=== Given material ===
· · · · ·
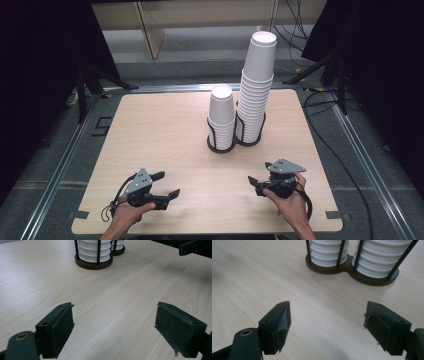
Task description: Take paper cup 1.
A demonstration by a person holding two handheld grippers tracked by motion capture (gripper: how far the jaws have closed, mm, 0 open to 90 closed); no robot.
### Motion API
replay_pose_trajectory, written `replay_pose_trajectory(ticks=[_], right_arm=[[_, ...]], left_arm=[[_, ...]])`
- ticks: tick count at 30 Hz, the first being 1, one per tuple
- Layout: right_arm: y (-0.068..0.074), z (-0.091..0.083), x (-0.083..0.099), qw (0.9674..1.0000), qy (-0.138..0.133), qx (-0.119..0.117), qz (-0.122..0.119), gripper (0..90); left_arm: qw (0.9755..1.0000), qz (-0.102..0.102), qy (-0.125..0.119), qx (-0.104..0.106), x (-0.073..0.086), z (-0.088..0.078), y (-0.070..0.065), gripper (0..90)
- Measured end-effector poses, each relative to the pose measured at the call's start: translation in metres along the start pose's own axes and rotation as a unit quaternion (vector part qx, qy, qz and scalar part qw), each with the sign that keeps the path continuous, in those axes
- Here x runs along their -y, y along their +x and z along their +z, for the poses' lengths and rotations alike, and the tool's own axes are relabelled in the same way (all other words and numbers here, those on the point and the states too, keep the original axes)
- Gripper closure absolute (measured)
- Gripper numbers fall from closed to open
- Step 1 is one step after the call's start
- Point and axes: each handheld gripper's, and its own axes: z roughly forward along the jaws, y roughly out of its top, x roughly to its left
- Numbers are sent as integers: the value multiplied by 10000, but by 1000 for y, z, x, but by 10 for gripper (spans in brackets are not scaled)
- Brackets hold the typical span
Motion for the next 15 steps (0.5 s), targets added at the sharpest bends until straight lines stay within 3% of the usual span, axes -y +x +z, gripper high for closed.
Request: replay_pose_trajectory(ticks=[2, 9, 12, 15], right_arm=[[1, 0, 0, 9999, 28, -88, 124, 222], [1, 0, -1, 9999, -89, -42, 54, 217], [3, 1, -1, 9997, -67, -111, 209, 215], [2, 3, -3, 9995, -223, -203, 114, 214]], left_arm=[[10000, -16, -43, -22, 0, 0, 0, 145], [10000, -39, -60, -21, 0, 0, 0, 145], [10000, -58, -74, -26, 0, 0, 0, 145], [9999, -56, -77, -33, 0, 0, 1, 145]])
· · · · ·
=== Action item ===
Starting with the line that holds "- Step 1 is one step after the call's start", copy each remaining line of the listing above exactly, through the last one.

=== Response area ===
- Step 1 is one step after the call's start
- Point and axes: each handheld gripper's, and its own axes: z roughly forward along the jaws, y roughly out of its top, x roughly to its left
- Numbers are sent as integers: the value multiplied by 10000, but by 1000 for y, z, x, but by 10 for gripper (spans in brackets are not scaled)
- Brackets hold the typical span
Motion for the next 15 steps (0.5 s), targets added at the sharpest bends until straight lines stay within 3% of the usual span, axes -y +x +z, gripper high for closed.
Request: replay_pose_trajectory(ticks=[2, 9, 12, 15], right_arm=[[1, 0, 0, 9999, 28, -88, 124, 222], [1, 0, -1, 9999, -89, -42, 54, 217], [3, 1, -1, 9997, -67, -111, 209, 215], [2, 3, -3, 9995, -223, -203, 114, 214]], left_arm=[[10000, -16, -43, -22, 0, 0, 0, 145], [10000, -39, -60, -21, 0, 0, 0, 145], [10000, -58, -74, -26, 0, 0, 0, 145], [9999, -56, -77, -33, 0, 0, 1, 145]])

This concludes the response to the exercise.